Камушек на ладони (Икстена, Нейбурга) - страница 21

Возможно, не очень-то деликатно все это излагать, когда она мучается, но… как будто отпустило. Она пришла наконец в себя, как обычно — вся в холодном поту, и долго вытиралась, довольная, что хотя бы не забыла носовой платок. И тоже как обычно после приступа, ей сильно захотелось писать. Место было пустынное и час — во всяком случае для октября — довольно поздний, чтобы более-менее безбоязненно предаться этому занятию, и все же она, как типичная женщина, не могла взяться ни за какое судьбоносное дело, не уверившись, что никто за ней не подсматривает, особенно потому, что чувствовала на себе чужой взгляд. Она обвела глазами вокруг и наконец поняла, что это месяц — взошел месяц! Официально он взошел еще тринадцать минут назад, но за своими хворями и недугами она этого не заметила. Она смотрела на месяц — взгляды их встретились.

Лица их были похожи, будто они брат и сестра. И ее физиономия белела круглая и светлая, как полная луна, с чуть расплывшимися чертами, так же как у месяца, у которого это было еще заметней, что и понятно, ведь в конце концов он значительно ее старше, и мы уже знаем, что делает с лицами время. Что тут говорить! Сквозь листву он раз-другой ей подмигнул: «Жива?» И она, все еще чувствуя себя разбитой, бледно ему улыбнулась: «Жива!», для верности все же себя ощупав. Шальной ветер вконец выхолодил одежду, но под ней чувствовалось тепло тела. Только нос был как ледышка, но от этого, как известно, не умирают.
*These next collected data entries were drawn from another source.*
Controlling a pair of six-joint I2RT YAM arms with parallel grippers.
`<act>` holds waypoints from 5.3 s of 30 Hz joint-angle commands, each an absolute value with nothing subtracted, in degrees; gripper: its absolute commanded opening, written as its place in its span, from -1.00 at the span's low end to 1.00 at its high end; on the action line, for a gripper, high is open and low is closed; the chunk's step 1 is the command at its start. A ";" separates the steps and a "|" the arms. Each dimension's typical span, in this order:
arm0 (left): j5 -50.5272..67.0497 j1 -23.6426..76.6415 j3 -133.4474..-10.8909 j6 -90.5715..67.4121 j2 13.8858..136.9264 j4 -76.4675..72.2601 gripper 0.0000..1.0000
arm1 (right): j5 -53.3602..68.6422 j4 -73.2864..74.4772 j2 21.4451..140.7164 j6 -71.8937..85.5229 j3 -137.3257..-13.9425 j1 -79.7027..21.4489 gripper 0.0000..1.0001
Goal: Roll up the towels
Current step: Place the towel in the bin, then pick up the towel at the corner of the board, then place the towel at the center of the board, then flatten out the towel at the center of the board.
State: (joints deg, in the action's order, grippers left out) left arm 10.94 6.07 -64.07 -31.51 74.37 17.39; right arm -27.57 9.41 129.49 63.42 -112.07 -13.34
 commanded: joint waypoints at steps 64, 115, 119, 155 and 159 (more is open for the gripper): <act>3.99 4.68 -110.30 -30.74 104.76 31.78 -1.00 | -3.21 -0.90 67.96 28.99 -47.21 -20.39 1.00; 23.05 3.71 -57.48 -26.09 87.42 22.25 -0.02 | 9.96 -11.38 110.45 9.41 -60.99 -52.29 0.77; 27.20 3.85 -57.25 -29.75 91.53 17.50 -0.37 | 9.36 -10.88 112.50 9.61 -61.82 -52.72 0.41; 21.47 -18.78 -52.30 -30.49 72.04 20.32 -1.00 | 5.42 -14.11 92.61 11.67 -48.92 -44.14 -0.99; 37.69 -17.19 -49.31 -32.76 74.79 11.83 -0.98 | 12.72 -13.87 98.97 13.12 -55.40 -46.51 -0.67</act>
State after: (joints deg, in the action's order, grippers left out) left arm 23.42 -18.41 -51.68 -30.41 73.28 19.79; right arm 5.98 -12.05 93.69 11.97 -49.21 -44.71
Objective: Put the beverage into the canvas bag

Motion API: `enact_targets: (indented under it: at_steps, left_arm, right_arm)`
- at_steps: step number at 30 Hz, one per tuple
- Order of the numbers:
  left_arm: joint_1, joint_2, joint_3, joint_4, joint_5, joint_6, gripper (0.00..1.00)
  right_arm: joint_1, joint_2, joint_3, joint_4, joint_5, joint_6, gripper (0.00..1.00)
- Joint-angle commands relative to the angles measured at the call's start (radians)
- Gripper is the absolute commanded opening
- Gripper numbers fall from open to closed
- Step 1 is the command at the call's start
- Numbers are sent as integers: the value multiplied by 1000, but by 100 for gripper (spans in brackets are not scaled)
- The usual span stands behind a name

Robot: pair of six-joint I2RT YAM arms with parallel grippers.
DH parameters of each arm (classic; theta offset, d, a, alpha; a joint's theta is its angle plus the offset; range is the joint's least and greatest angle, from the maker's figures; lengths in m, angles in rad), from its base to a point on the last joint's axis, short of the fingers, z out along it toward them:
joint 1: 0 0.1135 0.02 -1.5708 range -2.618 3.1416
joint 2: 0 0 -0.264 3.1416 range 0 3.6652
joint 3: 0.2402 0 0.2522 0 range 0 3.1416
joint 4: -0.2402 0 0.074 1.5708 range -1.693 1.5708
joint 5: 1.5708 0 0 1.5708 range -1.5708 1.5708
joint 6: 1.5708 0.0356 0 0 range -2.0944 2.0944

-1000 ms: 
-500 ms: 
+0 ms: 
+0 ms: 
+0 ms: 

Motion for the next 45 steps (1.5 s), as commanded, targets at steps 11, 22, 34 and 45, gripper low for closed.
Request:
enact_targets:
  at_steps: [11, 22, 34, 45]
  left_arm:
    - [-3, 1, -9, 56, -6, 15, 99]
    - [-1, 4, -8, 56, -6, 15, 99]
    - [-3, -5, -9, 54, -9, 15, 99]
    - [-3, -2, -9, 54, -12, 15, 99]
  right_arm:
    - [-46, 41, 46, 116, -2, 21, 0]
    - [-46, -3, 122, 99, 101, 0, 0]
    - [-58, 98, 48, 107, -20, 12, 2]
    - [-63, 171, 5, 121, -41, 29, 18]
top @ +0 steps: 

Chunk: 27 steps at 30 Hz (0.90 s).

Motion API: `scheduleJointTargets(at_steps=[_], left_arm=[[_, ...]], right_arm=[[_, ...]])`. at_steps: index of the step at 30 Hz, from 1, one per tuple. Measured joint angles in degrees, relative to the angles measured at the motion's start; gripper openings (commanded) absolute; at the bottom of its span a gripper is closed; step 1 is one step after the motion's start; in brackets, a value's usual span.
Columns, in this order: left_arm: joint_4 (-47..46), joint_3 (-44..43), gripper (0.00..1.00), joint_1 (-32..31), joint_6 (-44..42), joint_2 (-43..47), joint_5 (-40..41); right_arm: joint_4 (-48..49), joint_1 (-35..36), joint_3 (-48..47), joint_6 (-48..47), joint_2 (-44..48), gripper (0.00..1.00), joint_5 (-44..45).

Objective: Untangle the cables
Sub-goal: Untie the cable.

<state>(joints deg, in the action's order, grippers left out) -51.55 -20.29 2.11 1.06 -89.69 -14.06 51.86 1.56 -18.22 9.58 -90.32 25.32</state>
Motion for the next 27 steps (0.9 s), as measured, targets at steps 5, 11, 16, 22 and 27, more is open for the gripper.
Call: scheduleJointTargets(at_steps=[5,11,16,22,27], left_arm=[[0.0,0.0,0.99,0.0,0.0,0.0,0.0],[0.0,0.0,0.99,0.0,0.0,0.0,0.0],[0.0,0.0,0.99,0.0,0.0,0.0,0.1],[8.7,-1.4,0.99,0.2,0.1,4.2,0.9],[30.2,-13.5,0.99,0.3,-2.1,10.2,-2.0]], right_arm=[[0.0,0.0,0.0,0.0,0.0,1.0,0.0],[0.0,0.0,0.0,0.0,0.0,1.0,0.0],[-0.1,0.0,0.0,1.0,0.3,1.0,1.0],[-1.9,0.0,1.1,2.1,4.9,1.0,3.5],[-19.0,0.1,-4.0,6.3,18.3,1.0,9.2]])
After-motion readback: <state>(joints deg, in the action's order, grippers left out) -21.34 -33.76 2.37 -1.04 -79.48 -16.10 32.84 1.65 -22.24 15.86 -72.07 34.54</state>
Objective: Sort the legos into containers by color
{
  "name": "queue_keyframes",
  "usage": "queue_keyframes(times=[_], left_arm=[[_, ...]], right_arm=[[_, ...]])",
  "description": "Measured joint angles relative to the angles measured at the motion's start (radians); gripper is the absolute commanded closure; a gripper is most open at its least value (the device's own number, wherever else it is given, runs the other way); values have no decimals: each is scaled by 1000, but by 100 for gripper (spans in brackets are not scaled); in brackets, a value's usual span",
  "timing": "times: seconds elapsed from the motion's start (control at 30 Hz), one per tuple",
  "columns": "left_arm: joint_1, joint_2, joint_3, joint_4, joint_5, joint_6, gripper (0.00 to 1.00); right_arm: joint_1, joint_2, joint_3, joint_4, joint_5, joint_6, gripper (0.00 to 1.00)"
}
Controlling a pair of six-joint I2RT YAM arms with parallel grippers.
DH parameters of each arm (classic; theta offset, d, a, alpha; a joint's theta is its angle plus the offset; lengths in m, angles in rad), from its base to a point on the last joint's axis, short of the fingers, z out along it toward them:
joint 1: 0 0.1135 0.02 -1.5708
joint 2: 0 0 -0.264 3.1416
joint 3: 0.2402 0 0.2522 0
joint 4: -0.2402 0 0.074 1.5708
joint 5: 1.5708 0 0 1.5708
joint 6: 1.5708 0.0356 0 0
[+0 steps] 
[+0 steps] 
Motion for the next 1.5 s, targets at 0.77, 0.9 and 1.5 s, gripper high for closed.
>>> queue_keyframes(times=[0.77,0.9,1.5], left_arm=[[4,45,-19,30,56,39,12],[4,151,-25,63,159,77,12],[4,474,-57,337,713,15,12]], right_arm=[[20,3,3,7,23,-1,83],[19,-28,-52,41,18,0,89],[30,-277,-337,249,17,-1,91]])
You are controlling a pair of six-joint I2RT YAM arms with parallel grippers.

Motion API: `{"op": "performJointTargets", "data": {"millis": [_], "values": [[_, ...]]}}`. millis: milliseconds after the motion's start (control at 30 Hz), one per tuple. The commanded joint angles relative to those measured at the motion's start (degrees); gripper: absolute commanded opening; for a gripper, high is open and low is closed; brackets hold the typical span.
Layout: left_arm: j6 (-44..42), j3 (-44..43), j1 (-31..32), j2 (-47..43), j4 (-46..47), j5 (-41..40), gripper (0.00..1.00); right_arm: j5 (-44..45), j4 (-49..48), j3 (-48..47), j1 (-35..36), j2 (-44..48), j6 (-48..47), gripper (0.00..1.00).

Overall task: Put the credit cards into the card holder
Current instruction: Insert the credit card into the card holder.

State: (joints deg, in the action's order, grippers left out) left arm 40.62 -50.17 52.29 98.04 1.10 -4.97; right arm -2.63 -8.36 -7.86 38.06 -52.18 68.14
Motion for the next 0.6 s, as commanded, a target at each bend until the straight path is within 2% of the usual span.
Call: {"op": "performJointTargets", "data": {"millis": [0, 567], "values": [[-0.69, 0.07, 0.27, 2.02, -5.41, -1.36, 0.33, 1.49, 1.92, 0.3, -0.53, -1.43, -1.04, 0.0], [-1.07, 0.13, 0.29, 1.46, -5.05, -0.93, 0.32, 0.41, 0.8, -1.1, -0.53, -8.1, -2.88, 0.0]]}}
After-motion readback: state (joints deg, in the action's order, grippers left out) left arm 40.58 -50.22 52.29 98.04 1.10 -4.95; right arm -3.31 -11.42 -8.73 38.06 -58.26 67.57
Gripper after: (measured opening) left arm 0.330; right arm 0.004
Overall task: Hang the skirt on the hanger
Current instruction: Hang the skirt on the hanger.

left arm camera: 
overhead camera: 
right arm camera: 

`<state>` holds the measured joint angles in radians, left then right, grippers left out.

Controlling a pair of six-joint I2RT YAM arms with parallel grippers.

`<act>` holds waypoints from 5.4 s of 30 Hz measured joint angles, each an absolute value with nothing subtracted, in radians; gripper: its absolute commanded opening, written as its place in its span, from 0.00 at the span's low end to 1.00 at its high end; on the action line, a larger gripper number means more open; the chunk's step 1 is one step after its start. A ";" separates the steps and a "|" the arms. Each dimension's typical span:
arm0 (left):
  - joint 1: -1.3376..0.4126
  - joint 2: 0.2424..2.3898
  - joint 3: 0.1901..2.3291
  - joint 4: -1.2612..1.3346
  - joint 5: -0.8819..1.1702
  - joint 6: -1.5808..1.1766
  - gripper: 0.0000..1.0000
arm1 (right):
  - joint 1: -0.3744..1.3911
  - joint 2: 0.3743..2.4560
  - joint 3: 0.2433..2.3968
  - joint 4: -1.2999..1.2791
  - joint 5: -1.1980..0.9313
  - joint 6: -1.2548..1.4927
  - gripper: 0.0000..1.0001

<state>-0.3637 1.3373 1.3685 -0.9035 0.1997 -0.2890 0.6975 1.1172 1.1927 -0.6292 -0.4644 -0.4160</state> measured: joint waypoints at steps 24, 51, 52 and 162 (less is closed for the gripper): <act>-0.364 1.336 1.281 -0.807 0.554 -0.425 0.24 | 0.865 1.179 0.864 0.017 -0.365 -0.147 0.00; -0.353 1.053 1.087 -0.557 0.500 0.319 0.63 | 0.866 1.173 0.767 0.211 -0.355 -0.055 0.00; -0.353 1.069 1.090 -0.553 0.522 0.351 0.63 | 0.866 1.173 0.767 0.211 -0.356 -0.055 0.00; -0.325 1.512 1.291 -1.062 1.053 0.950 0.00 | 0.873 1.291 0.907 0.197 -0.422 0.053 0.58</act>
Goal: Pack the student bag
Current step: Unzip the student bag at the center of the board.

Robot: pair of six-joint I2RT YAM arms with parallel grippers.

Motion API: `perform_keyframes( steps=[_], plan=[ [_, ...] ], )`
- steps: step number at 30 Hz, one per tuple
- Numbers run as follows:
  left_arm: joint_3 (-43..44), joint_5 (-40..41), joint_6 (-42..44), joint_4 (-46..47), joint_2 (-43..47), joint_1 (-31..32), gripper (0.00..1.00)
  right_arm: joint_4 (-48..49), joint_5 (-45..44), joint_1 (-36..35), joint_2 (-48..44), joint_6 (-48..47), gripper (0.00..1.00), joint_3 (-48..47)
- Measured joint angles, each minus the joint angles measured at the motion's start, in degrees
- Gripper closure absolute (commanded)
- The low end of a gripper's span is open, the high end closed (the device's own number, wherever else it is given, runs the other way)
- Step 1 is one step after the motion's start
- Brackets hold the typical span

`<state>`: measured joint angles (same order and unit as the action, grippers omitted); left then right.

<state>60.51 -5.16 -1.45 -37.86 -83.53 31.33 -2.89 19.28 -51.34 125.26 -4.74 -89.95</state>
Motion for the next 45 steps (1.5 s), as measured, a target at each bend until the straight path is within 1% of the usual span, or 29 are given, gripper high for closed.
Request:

Она протянула руку, дала лунному свету сесть на ладони и горсть сжала, однако же свет просочился сквозь пальцы и с тихим жужжаньем сбежал. «Разве не так же со всем?» — думала она, стоя среди ревущей осенней стихии, постепенно смиряясь с тем, что на автобус не попадет и в Ригу, стало быть, не поедет, и уже сама себе удивляясь, что хотела удержать лунные лучи, которые, как угри, выскользнули из горсти и сбежали снова в Саргассово море, чтобы родить там новый свет и больше не вернуться. Не так же ли безнадежно было удержать Вечеллу?


В эту минуту видела месяц и Вечелла. Как большой южный плод лежал он на крыше дома напротив и даже немножечко пах не то апельсином, не то ананасом. Кстати сказать, пахла и сама Вечелла — французскими духами «Miss of Paris», немецким мылом «Luxus-Parfüm-Seife», американским табаком «Marlboro» и еще чем-то трудно выразимым словами, почти неуловимым и, в отличие от французских духов, быстро улетучивающимся, чем пахнет молодость.

Когда молнии оливковых глаз Вечеллы коснулись месяца, старый холостяк небес слегка затуманился и лишь немного погодя вспомнил, что он погасшая материя, как давно уже установила астрономия. Месяц не мог допустить, чтобы высоколобые мужи в нем обманулись. Ему не хотелось вызывать распри, и без того хватало разноречивых легенд о его происхождении и всяческой клеветы — что он, например, не сам светит, а крадет чужой свет, что он не дает людям спать, а заставляет ходить по крышам, и прочее в том же духе. Да Бог с ними с крышами! Однако вовсе не исключено, что наружу, в лоджию, Вечеллу выманил его восход, ведь выкурить сигарету в конце концов она могла и не выходя, в номере, тем более что на улице ярился кошмарный ветер. Но она была не в силах отвести взгляд от светила.